Hiver wrote:Aaaand Planescape didnt flop. it returned the investment and ended up making a bit of profit too.
And it was another rushed, cut, undeveloped game thanks to Interplay other problems and whatnot.
"A return on investment plus a bit of profit" may not be a colossal flop, but it's not exactly, y'know, Wii Fit either. That's a lukewarm response at best.
And, to be clear, I'm not denigrating the game. I think Planescape is extraordinary. I'm just saying that it didn't exactly set the world on fire upon release. Nor did Deus Ex, if I recall correctly. They're both massively important to the medium, and everyone loves them now, but they were slow burns in terms of appeal, because they A) weren't things you could pitch in a sentence, and B) had the misfortune of being released prior to digital distribution and crowdfunding and all the rest of it. They had to fight for shelf space with seventeen fucking Army Men games and Gunman Chronicles - and that was just within the PC section.

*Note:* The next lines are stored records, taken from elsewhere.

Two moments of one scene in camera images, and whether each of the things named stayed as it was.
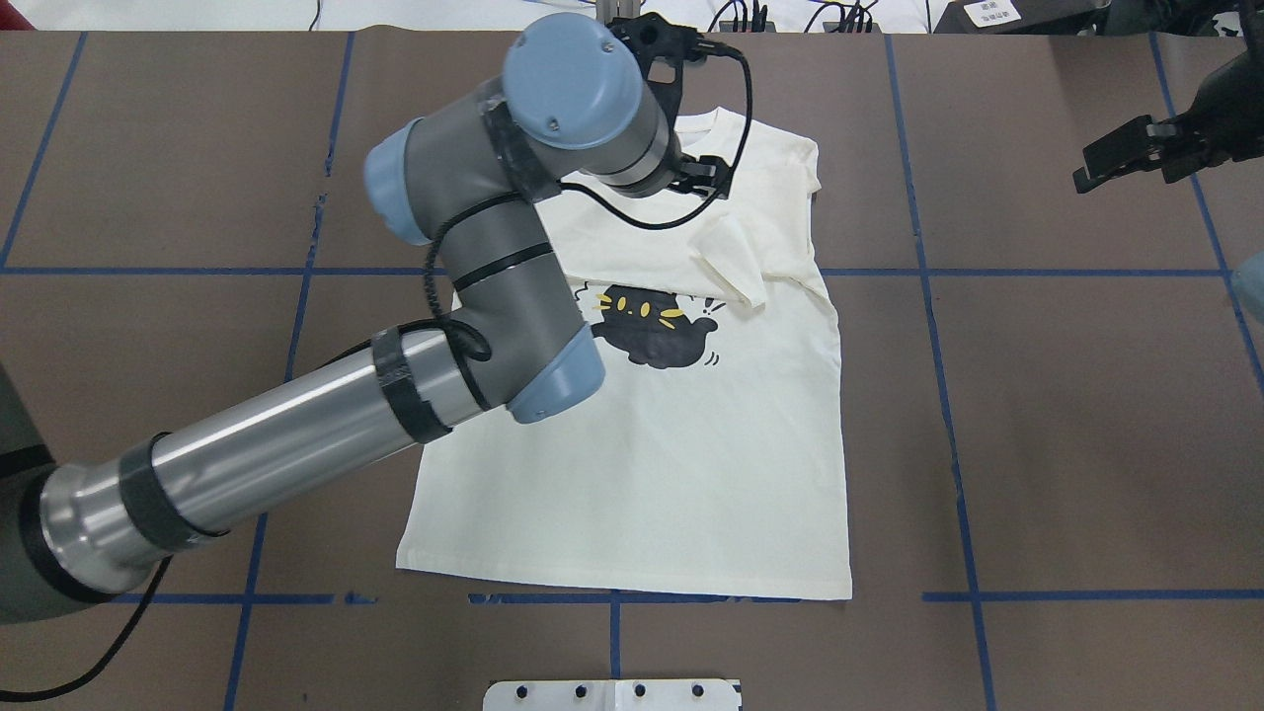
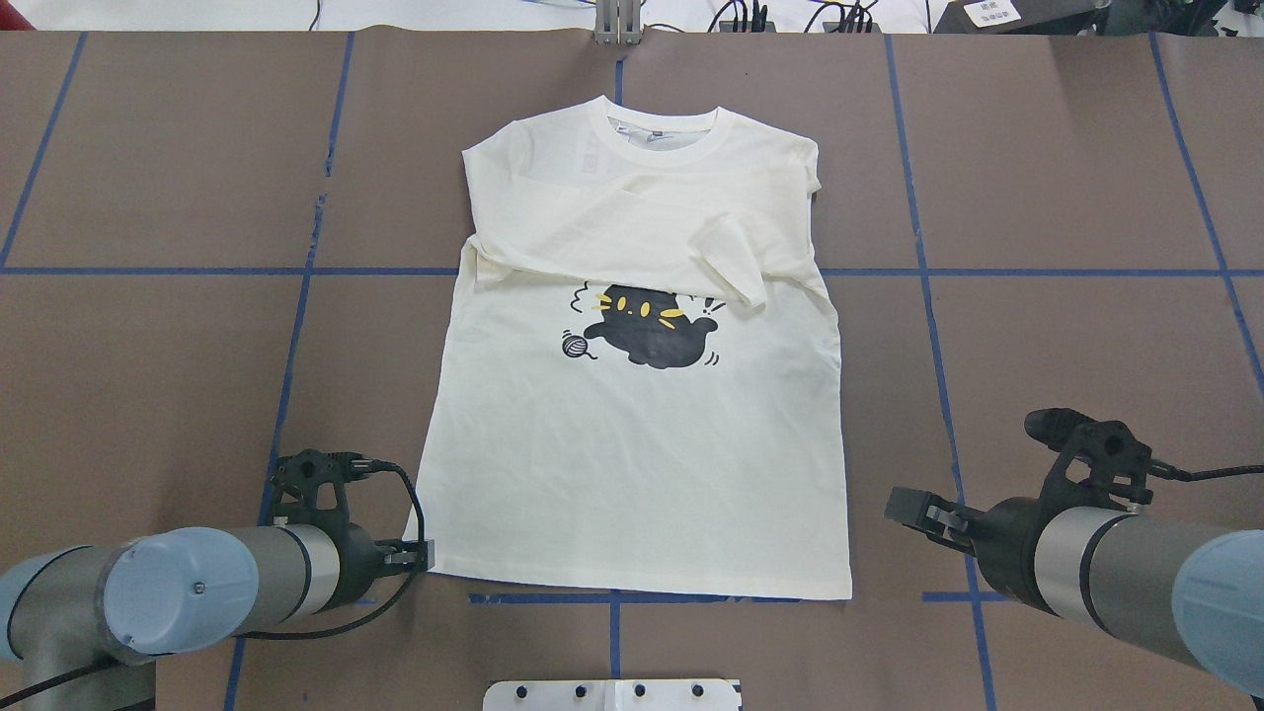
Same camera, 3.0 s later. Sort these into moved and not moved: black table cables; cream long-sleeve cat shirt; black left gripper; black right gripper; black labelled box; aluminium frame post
Moved: black right gripper; black left gripper
Not moved: black labelled box; black table cables; cream long-sleeve cat shirt; aluminium frame post
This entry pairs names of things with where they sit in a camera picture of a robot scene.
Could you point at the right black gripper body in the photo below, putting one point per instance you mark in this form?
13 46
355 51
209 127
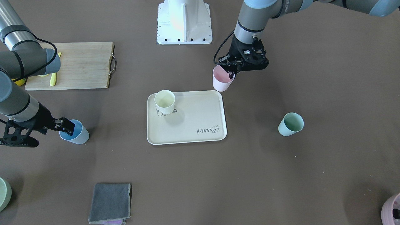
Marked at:
44 120

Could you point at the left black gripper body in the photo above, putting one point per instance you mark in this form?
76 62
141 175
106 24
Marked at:
234 49

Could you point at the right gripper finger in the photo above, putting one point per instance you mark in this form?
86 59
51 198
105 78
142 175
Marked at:
64 125

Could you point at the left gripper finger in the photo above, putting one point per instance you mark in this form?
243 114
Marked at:
231 75

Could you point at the pink cup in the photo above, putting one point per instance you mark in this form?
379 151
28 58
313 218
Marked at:
221 80

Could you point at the blue cup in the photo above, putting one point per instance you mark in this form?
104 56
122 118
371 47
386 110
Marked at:
80 134

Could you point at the pale yellow cup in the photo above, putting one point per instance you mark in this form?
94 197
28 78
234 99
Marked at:
165 102

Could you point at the green cup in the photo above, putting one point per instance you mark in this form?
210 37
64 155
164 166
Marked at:
291 124

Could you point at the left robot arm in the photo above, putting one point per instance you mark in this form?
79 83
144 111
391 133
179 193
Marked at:
255 14

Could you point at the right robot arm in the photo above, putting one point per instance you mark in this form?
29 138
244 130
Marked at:
24 58

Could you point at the beige rabbit tray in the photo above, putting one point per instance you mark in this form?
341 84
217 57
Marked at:
198 117

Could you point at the yellow plastic knife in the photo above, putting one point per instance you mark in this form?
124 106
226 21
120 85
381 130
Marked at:
53 77

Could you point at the whole lemon near lime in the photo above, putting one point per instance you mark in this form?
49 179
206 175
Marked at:
19 82

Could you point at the green bowl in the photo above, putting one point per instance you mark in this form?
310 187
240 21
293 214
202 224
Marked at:
5 193

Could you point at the wooden cutting board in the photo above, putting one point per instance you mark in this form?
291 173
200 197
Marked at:
84 65

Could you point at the grey folded cloth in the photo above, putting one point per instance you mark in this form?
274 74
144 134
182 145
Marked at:
110 204

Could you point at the pink bowl with ice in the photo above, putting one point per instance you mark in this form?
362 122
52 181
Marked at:
390 211

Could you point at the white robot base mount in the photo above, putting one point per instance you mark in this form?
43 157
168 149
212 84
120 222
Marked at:
184 22

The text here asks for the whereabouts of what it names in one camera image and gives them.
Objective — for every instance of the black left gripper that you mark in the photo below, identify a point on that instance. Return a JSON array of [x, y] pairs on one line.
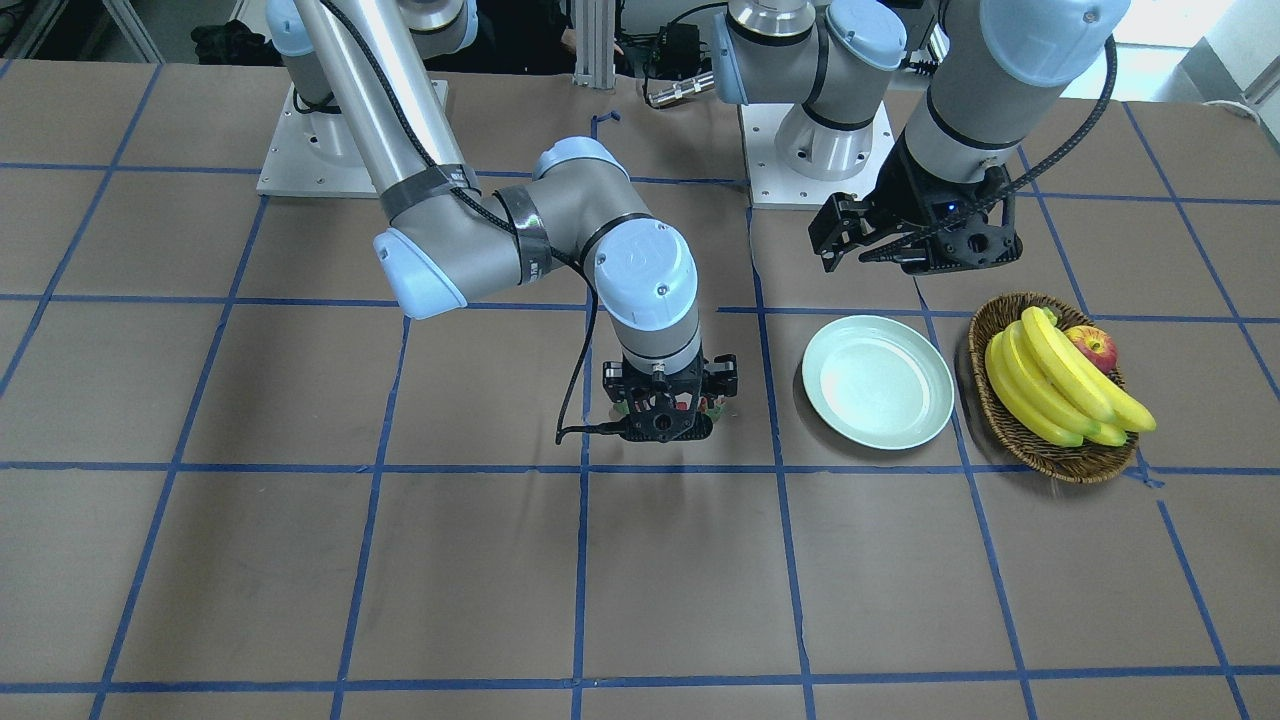
[[908, 186]]

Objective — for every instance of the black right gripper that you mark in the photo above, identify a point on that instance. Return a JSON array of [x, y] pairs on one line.
[[613, 380]]

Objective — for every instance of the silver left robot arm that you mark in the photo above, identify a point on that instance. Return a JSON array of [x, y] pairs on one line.
[[1007, 63]]

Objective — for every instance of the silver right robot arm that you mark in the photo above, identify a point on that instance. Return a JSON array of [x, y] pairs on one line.
[[447, 245]]

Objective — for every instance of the pale green plate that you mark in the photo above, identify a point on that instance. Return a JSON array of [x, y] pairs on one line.
[[878, 382]]

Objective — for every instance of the yellow banana bunch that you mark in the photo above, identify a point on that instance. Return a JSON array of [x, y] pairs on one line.
[[1060, 396]]

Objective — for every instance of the red yellow apple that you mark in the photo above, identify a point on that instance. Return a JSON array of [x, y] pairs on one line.
[[1095, 345]]

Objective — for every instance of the brown wicker basket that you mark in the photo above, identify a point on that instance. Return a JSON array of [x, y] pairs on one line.
[[1086, 464]]

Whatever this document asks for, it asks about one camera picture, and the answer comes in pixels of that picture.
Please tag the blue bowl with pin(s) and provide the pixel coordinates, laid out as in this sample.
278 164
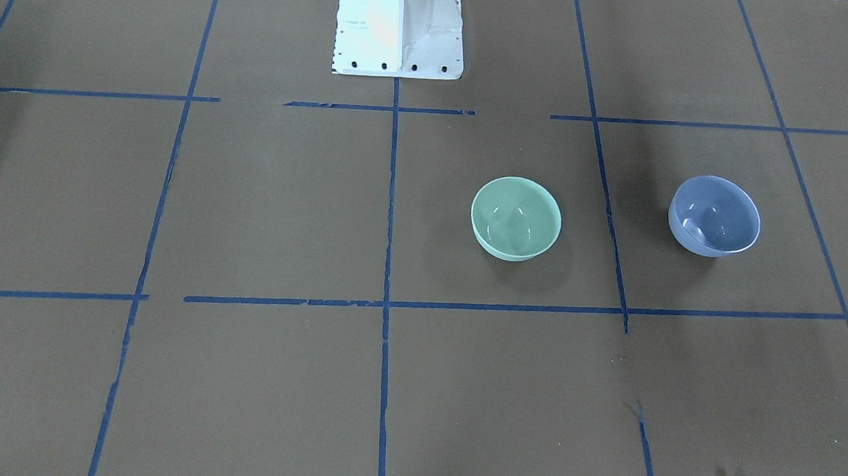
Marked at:
712 217

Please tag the green bowl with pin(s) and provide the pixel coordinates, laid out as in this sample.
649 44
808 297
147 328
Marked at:
515 219

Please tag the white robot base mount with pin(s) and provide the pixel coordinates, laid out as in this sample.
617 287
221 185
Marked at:
404 38

That's what people don't realize when they curse the state of the industry today: things are, in general, better than they've ever been for developers and consumers. I'm not suggesting they're perfect by any means; ballooning budgets, online passes, DRM, and all the other crap the AAA area of the industry is infected with puts the lie to the idea that things are hunky-dory for everyone. But I remember the "good old days", and they were so much worse for everyone. No, Brian Fargo couldn't get a publisher to bite on Wasteland 2, but if things were still like they were in the days we all remember so fondly, that would have been it. No Wasteland 2, period. And if you bought a game like, say, Trespasser, and it was busted? You were pretty much SOL. Oh, sure, you could maybe download an eventual patch for stuff like Deus Ex, but dial-up made that excruciating. And that's if you got a PC game; there was no patch to make my goddamn awful SNES copy of Rise Of The Robots less goddamn awful.
A lot of great games came out in the Eighties and Nineties, and those games did a lot of interesting stuff and tended to be more mature than the AAA offerings today, but as a gamer, I would never, ever, ever want to go back to those days. There's so many more opportunities than ever before for creative people to make their mark, and there's not just one inflexible standard of success.
All of which is more of a general observation than anything pertaining to this thread, so I'll shut up now.